- [What you should do]: In the listing below, find each line holding "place" and copy it.

- [Collected material]:
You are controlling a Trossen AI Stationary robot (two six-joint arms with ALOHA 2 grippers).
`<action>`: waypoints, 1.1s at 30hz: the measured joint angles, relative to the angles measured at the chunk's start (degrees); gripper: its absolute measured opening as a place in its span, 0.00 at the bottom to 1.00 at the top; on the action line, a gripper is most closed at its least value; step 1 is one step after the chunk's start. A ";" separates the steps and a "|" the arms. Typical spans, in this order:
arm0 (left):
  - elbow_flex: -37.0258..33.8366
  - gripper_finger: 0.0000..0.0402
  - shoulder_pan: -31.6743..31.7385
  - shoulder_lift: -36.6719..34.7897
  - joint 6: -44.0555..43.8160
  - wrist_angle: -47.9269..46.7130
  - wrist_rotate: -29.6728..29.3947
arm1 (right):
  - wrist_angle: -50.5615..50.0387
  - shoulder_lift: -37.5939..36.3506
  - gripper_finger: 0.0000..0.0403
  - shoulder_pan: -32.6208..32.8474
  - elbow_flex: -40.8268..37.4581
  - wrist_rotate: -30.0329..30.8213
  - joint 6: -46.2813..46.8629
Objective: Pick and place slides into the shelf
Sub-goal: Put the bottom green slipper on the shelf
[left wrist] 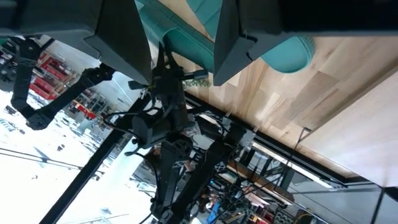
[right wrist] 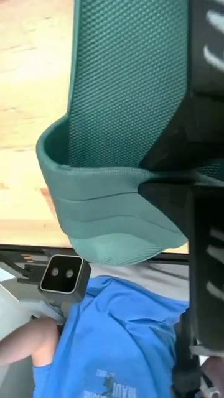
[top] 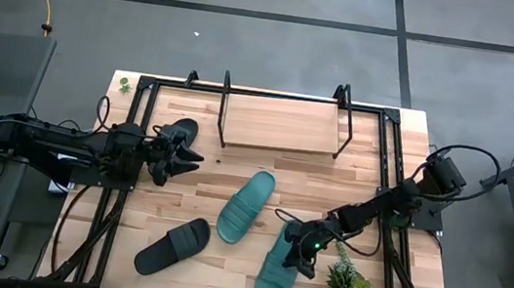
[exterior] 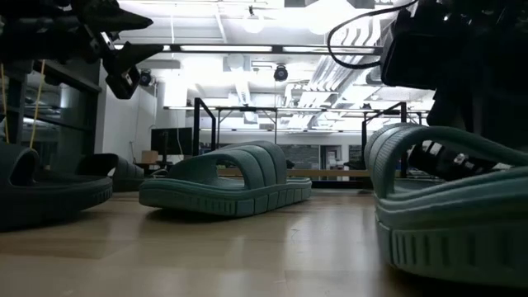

- [Response]:
`<action>`: waypoints, 1.1s at 30hz: the measured joint angles, relative to the angles measured at the chunk's start (degrees); gripper: its absolute measured opening as a place in its span, 0.00 at the bottom to 1.00 at the top; on the action line, a gripper is most closed at its least value; step 1 is one step after the chunk's start. A ";" separates the steps and a "|" the arms. Typical spans, in this order:
Objective: Pick and place slides into the shelf

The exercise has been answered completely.